Task directions - Type the listing below out again exactly. No images.

Given information -
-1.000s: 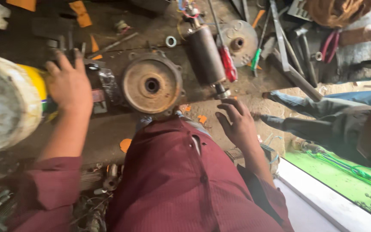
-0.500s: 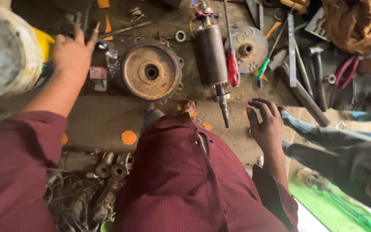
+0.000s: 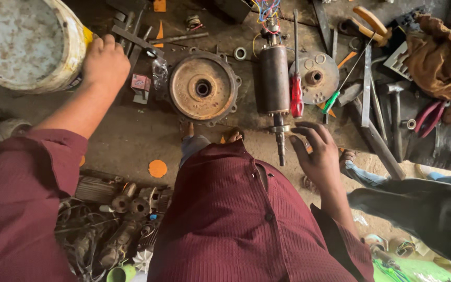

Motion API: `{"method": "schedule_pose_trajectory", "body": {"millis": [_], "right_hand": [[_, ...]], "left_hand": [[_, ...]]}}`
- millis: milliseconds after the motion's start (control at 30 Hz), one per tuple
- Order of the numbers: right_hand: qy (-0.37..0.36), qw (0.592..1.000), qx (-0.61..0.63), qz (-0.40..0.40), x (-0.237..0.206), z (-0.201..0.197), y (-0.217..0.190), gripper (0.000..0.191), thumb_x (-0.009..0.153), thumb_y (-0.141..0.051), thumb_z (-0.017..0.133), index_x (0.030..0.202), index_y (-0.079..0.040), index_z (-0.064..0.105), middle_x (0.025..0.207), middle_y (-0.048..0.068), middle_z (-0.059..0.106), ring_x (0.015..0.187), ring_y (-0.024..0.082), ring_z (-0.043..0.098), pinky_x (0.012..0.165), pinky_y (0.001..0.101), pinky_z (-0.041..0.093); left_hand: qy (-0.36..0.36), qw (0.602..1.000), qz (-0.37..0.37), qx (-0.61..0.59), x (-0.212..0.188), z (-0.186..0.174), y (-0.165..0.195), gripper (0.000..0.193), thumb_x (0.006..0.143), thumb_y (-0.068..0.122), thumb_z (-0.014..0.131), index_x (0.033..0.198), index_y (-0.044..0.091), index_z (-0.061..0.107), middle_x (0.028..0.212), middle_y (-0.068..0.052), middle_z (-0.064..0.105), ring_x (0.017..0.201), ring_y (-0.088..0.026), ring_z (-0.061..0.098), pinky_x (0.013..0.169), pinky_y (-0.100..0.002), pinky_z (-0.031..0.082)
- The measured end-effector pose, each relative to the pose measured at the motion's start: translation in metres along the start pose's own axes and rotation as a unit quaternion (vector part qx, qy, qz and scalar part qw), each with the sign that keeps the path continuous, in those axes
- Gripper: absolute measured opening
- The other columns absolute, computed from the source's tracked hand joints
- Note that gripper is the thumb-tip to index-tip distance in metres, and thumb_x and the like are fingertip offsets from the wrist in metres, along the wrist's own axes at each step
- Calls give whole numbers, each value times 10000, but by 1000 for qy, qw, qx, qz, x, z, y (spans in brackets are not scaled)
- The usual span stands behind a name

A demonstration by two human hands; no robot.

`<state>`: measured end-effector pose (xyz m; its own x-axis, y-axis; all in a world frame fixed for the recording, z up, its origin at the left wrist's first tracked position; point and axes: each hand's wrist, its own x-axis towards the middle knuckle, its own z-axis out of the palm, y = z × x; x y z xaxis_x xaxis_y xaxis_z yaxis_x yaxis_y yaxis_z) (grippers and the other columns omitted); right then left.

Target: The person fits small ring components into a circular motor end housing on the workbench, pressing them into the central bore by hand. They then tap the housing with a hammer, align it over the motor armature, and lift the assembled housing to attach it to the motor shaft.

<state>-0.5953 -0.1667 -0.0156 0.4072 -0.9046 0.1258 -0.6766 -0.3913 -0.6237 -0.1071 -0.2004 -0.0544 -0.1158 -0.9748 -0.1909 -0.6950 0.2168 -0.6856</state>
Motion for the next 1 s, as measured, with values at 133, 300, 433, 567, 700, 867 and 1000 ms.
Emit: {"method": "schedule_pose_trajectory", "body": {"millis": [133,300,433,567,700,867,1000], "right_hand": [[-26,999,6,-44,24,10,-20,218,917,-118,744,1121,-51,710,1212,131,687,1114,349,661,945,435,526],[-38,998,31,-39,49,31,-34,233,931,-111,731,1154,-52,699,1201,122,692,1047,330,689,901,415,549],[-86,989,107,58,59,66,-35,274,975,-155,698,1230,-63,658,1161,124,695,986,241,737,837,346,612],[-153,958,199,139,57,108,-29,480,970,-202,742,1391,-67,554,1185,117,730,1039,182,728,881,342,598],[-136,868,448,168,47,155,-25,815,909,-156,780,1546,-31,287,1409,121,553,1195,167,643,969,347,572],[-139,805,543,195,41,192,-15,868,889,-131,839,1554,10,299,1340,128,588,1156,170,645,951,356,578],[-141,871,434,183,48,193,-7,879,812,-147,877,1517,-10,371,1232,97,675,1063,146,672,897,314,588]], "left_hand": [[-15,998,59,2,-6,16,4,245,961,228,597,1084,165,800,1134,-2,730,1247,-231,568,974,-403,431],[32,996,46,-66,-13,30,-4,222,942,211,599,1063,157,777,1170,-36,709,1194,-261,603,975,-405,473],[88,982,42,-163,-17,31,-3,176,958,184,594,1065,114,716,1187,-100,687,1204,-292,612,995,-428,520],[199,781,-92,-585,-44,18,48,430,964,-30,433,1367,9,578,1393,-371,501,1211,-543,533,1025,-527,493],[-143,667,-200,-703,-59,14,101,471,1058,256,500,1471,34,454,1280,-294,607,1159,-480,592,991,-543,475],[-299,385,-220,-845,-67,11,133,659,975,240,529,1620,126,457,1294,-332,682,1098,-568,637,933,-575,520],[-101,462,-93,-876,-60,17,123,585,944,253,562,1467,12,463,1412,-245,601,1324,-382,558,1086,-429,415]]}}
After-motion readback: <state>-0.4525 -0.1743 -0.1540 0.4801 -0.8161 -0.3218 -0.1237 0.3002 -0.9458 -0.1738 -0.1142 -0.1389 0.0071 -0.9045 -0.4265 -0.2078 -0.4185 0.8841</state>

Answer to the problem -
-1.000s: 
-0.500s: 
+0.000s: 

Motion API: `{"method": "schedule_pose_trajectory", "body": {"millis": [_], "right_hand": [[_, ...]], "left_hand": [[_, ...]]}}`
- millis: milliseconds after the motion's start (control at 30 Hz), one per tuple
- Order of the numbers: right_hand: qy (-0.37..0.36), qw (0.592..1.000), qx (-0.61..0.63), qz (-0.40..0.40), x (-0.237..0.206), z (-0.201..0.197), y (-0.217..0.190), gripper (0.000..0.191), thumb_x (-0.009..0.153), thumb_y (-0.141..0.051), thumb_z (-0.017..0.133), index_x (0.030..0.202), index_y (-0.079..0.040), index_z (-0.064..0.105), middle_x (0.025..0.207), middle_y (-0.048..0.068), middle_z (-0.059..0.106), ring_x (0.015..0.187), ring_y (-0.024..0.082), ring_z (-0.043..0.098), pinky_x (0.012..0.165), pinky_y (0.001..0.101), pinky_z (-0.041..0.093); left_hand: qy (-0.36..0.36), qw (0.602..1.000), qz (-0.37..0.37), qx (-0.61..0.59), x (-0.212..0.188), z (-0.186..0.174), y (-0.165..0.195), gripper (0.000..0.193), thumb_x (0.006..0.143), thumb_y (-0.068..0.122), thumb_z (-0.014..0.131), index_x (0.033..0.198), index_y (-0.044..0.091), index_z (-0.061..0.107), middle_x (0.028..0.212), middle_y (-0.068..0.052), middle_z (-0.064..0.105), ring_x (0.017..0.201), ring_y (-0.088..0.026), ring_z (-0.061..0.098), pinky_x (0.013..0.169), pinky_y (-0.100..0.002), pinky_z (-0.031..0.082)
- The measured end-effector pose, each relative to the pose measured at the motion's start: translation in metres along the start pose's own axes and rotation as a unit quaternion (vector part qx, qy, qz and scalar part qw), each with the sign that keeps the path continuous, in those axes
- Gripper: absolute measured opening
- The other columns absolute, computed from the source's tracked hand joints
- Note that gripper is the thumb-tip to index-tip distance in metres, and thumb_x and the like are fingertip offsets from the wrist in metres, along the wrist's own axes at each step
- Calls give whole numbers, each value times 10000, but by 1000 for qy, qw, qx, qz, x, z, y (spans in brackets are not scaled)
- The usual span stands behind a name

A demonstration by two human hands; no robot.

`<state>`: measured end-effector pose (xyz m; its own x-axis, y-axis; all in a world frame fixed for the recording, z up, its origin at the left wrist's first tracked position; point and axes: each hand's wrist, its own x-axis towards the middle knuckle, its own z-axis out of the palm, y = z × x; x y z xaxis_x xaxis_y xaxis_z yaxis_x yaxis_y yaxis_z) (grippers and the other columns omitted); right then left.

Target: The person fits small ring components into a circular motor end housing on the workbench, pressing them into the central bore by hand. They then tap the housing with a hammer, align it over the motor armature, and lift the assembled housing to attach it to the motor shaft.

<state>-0.5953 -0.1667 -0.0156 0.4072 -0.9046 0.1258 -0.6766 -0.3913 -0.6237 -0.1071 -0.2004 -0.0544 -0.1158 -0.9748 -0.1909 -0.6950 0.2168 -0.6856</state>
Motion for the next 1 s, as measured, with values at 133, 300, 433, 567, 700, 867 and 1000 ms.
Emit: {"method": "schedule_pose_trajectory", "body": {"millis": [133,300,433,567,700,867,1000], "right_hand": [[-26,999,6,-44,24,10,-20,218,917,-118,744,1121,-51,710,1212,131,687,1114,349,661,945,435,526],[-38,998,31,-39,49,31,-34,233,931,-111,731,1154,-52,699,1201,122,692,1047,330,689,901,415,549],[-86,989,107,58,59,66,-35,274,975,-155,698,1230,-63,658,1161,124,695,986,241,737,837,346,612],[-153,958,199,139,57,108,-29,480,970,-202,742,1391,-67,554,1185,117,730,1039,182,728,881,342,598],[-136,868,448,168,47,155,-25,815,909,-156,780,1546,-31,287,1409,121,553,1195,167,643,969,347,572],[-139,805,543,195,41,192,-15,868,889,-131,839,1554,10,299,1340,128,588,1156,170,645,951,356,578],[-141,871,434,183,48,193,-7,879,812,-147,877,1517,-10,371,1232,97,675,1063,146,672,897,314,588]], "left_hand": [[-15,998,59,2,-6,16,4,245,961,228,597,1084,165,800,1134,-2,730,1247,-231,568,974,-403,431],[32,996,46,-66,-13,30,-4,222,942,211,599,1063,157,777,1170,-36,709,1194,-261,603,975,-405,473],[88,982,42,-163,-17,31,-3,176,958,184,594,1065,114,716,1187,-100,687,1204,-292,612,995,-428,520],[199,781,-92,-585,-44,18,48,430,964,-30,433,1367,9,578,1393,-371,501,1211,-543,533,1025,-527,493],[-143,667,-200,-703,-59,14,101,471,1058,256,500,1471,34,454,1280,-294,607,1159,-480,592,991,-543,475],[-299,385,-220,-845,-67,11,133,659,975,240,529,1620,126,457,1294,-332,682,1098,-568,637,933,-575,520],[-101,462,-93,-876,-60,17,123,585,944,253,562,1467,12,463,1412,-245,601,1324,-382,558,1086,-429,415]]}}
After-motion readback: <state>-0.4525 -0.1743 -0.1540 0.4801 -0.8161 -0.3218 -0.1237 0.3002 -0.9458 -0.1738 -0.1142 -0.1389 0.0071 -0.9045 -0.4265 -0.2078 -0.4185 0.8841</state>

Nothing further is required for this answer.